Directions for this task
Please transcribe the data that follows, keeping every line exact.

Given entries
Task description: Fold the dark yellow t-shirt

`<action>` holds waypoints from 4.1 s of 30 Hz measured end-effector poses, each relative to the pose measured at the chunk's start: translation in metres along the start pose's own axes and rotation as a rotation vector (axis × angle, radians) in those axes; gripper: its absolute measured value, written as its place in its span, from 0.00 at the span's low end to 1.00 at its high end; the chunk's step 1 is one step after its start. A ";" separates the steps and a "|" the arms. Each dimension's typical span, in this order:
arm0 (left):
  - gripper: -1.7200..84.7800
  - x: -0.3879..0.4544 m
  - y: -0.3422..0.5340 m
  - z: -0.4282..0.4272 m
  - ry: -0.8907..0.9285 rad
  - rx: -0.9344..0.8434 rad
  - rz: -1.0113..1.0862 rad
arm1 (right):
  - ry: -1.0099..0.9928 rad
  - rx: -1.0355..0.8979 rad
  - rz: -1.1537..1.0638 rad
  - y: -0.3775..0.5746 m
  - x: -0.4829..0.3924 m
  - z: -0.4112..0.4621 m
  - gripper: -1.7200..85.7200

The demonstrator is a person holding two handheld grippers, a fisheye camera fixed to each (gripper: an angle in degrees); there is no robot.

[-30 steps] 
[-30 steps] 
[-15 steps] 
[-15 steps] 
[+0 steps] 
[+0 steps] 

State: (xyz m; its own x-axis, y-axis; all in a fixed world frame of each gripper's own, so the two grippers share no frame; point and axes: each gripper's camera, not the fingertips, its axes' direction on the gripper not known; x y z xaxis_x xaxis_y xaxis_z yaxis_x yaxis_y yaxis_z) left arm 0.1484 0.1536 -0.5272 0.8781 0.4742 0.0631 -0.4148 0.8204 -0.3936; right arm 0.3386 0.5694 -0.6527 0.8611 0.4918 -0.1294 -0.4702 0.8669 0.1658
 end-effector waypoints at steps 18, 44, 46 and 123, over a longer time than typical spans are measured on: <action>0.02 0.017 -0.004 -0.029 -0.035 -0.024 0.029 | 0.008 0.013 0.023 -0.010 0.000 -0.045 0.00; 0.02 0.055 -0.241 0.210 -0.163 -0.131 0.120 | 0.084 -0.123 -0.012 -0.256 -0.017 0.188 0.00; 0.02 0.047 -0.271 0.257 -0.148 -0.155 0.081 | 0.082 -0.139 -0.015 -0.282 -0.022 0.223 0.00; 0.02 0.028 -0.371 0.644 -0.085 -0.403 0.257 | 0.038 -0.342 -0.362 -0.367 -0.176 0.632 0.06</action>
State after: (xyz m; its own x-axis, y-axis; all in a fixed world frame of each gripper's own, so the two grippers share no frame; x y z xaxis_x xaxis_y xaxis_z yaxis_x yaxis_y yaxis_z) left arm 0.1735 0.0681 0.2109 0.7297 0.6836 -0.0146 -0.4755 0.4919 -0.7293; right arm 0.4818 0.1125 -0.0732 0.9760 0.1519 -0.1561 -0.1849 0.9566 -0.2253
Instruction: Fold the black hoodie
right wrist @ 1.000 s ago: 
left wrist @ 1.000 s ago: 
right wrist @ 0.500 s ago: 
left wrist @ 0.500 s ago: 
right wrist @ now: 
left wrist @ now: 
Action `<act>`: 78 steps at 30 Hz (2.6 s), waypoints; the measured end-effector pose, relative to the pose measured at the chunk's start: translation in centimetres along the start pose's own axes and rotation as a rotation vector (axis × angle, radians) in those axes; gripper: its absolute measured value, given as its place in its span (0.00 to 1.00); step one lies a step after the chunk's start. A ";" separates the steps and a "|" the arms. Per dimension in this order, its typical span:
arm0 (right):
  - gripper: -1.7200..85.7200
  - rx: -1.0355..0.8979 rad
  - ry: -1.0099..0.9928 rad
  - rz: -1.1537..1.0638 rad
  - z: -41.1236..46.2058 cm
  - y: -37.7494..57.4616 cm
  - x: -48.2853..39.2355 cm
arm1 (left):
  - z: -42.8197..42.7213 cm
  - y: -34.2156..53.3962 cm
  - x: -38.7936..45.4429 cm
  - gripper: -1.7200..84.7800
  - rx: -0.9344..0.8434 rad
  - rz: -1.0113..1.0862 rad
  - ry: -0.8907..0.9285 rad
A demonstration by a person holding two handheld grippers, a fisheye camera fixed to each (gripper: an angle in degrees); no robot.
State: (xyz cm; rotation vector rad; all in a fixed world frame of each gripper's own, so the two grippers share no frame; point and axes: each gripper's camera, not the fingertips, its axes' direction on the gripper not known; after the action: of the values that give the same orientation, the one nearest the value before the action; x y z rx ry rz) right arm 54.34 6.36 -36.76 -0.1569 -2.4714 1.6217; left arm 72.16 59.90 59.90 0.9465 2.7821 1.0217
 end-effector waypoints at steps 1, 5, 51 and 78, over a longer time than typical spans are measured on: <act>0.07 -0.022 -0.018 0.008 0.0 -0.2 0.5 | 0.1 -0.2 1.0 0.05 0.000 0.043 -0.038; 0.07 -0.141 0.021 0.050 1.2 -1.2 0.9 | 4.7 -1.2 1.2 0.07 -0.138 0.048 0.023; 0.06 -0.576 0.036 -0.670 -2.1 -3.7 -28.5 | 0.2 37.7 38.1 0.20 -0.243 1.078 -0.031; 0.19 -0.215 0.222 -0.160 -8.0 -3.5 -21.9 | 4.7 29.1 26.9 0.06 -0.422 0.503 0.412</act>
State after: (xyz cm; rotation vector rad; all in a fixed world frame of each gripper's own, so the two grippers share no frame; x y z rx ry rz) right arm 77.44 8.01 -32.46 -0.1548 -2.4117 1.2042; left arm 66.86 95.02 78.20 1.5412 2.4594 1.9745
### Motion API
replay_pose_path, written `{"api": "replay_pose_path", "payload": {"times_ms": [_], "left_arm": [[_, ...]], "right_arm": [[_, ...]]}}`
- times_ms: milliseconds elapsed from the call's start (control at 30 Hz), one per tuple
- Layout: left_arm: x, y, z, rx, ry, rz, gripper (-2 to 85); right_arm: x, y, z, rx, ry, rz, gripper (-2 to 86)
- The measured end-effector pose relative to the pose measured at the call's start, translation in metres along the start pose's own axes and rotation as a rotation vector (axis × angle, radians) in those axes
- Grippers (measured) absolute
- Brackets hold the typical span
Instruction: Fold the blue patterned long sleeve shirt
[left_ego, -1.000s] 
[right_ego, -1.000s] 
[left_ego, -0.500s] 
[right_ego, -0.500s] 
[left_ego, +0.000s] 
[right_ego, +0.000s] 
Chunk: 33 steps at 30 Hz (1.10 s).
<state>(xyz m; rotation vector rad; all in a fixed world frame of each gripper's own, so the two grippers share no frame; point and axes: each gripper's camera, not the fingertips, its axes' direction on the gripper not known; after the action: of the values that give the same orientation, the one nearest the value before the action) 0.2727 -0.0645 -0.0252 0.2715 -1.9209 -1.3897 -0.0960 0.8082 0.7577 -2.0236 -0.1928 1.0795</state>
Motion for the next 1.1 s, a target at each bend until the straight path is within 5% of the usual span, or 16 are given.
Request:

Output for this task
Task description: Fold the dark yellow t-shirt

`<action>` holds waypoints from 4.1 s of 30 Hz measured end-effector poses, each relative to the pose measured at the chunk's start: translation in metres along the start pose's own axes and rotation as a rotation vector (axis × angle, radians) in those axes; gripper: its absolute measured value, written as its place in its span, from 0.00 at the span's low end to 1.00 at its high end; the chunk's step 1 is one step after its start. A ";" separates the steps and a "|" the arms. Each dimension's typical span, in this order:
arm0 (left):
  - gripper: -1.7200..84.7800
  - x: -0.3879..0.4544 m
  - y: -0.3422..0.5340 m
  - z: -0.4282..0.4272 m
  - ry: -0.8907..0.9285 rad
  - rx: -0.9344..0.8434 rad
  - rz: -1.0113..1.0862 rad
arm1 (right):
  - ry: -1.0099..0.9928 rad
  - rx: -1.0355..0.8979 rad
  - rz: -1.1537..1.0638 rad
  - y: -0.3775..0.5746 m
  - x: -0.4829..0.3924 m
  - z: -0.4112..0.4621 m
  - gripper: -1.7200..85.7200

The demonstrator is a person holding two handheld grippers, a fisheye camera fixed to each (gripper: an angle in degrees); there is no robot.

[-30 steps] 
[-30 steps] 
[-15 steps] 
[-15 steps] 
[+0 steps] 
[+0 steps] 

State: (xyz m; its own x-axis, y-axis; all in a fixed world frame of each gripper's own, so the two grippers share no frame; point and axes: each gripper's camera, not the fingertips, its axes' direction on the gripper not known; x y z xaxis_x xaxis_y xaxis_z yaxis_x yaxis_y yaxis_z) left arm 0.1484 0.1536 -0.5272 0.8781 0.4742 0.0631 -0.4148 0.8204 -0.3936; right arm 0.3386 0.5694 -0.6527 0.8611 0.4918 -0.1294 -0.4702 0.8669 0.1658
 end-effector waypoints at steps 18, 44, 46 and 123, over a longer time than typical spans are measured on: <action>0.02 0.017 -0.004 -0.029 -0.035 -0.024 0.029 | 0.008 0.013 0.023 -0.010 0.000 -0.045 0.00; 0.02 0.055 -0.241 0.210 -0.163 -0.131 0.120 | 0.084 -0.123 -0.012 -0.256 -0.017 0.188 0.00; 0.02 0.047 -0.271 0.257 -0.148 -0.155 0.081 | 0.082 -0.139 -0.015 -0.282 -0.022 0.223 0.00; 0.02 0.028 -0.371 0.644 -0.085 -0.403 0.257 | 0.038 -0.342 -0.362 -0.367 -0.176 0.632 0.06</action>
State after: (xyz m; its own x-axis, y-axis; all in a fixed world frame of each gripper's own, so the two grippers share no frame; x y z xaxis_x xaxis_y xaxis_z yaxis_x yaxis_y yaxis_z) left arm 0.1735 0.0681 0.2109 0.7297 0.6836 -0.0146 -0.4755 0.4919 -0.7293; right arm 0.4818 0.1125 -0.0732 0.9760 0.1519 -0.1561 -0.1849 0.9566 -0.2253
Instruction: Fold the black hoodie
right wrist @ 1.000 s ago: 
left wrist @ 1.000 s ago: 
right wrist @ 0.500 s ago: 
left wrist @ 0.500 s ago: 
right wrist @ now: 
left wrist @ now: 
Action `<act>`: 78 steps at 30 Hz (2.6 s), waypoints; the measured end-effector pose, relative to the pose measured at the chunk's start: translation in centimetres along the start pose's own axes and rotation as a rotation vector (axis × angle, radians) in those axes; gripper: its absolute measured value, given as its place in its span (0.00 to 1.00); step one lies a step after the chunk's start. A ";" separates the steps and a "|" the arms. Per dimension in this order, its typical span:
arm0 (right):
  - gripper: -1.7200..85.7200
  - rx: -1.0355..0.8979 rad
  - ry: -1.0099..0.9928 rad
  - rz: -1.1537..1.0638 rad
  - z: -41.1236..46.2058 cm
  - y: -37.7494..57.4616 cm
  - x: -48.2853..39.2355 cm
arm1 (left):
  - z: -42.8197..42.7213 cm
  - y: -34.2156..53.3962 cm
  - x: -38.7936..45.4429 cm
  - gripper: -1.7200..84.7800
  - rx: -0.9344..0.8434 rad
  - rz: -1.0113..1.0862 rad
  - ry: -0.8907..0.9285 rad
A demonstration by a person holding two handheld grippers, a fisheye camera fixed to each (gripper: an angle in degrees); no robot.
State: (xyz cm; rotation vector rad; all in a fixed world frame of each gripper's own, so the two grippers share no frame; point and axes: each gripper's camera, not the fingertips, its axes' direction on the gripper not known; after the action: of the values that give the same orientation, the one nearest the value before the action; x y z rx ry rz) right arm 54.34 6.36 -36.76 -0.1569 -2.4714 1.6217; left arm 72.16 59.90 59.90 0.9465 2.7821 1.0217
 end-effector waypoints at steps 1, 5, 51 and 78, over a longer time than typical spans are measured on: <act>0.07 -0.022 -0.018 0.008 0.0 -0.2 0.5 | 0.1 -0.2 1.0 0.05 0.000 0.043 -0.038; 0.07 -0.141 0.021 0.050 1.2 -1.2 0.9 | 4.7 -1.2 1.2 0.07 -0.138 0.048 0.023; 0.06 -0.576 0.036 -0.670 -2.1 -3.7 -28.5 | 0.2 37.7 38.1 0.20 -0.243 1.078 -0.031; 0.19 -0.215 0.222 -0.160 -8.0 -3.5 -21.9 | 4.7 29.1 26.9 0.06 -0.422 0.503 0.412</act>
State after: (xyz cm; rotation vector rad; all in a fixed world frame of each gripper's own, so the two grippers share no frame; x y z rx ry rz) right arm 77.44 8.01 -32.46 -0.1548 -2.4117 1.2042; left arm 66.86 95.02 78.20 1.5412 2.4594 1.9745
### Motion API
replay_pose_path, written `{"api": "replay_pose_path", "payload": {"times_ms": [_], "left_arm": [[_, ...]], "right_arm": [[_, ...]]}}`
- times_ms: milliseconds elapsed from the call's start (control at 30 Hz), one per tuple
- Layout: left_arm: x, y, z, rx, ry, rz, gripper (-2 to 85); right_arm: x, y, z, rx, ry, rz, gripper (-2 to 86)
- The measured end-effector pose relative to the pose measured at the call's start, translation in metres along the start pose's own axes and rotation as a rotation vector (axis × angle, radians) in those axes
- Grippers (measured) absolute
- Brackets hold the typical span
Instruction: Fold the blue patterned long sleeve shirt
[left_ego, -1.000s] 
[right_ego, -1.000s] 
[left_ego, -0.500s] 
[right_ego, -0.500s] 
[left_ego, +0.000s] 
[right_ego, +0.000s] 
Chunk: 33 steps at 30 Hz (1.10 s).
<state>(xyz m; rotation vector rad; all in a fixed world frame of each gripper's own, so the two grippers share no frame; point and axes: each gripper's camera, not the fingertips, its axes' direction on the gripper not known; after the action: of the values that give the same orientation, the one nearest the value before the action) 0.2727 -0.0645 -0.0252 0.2715 -1.9209 -1.3897 -0.0960 0.8082 0.7577 -2.0236 -0.1928 1.0795</state>
Motion for the next 1.1 s, a target at each bend until the straight path is within 5% of the usual span, or 16 are given.
Request:

The work on this exercise is finished.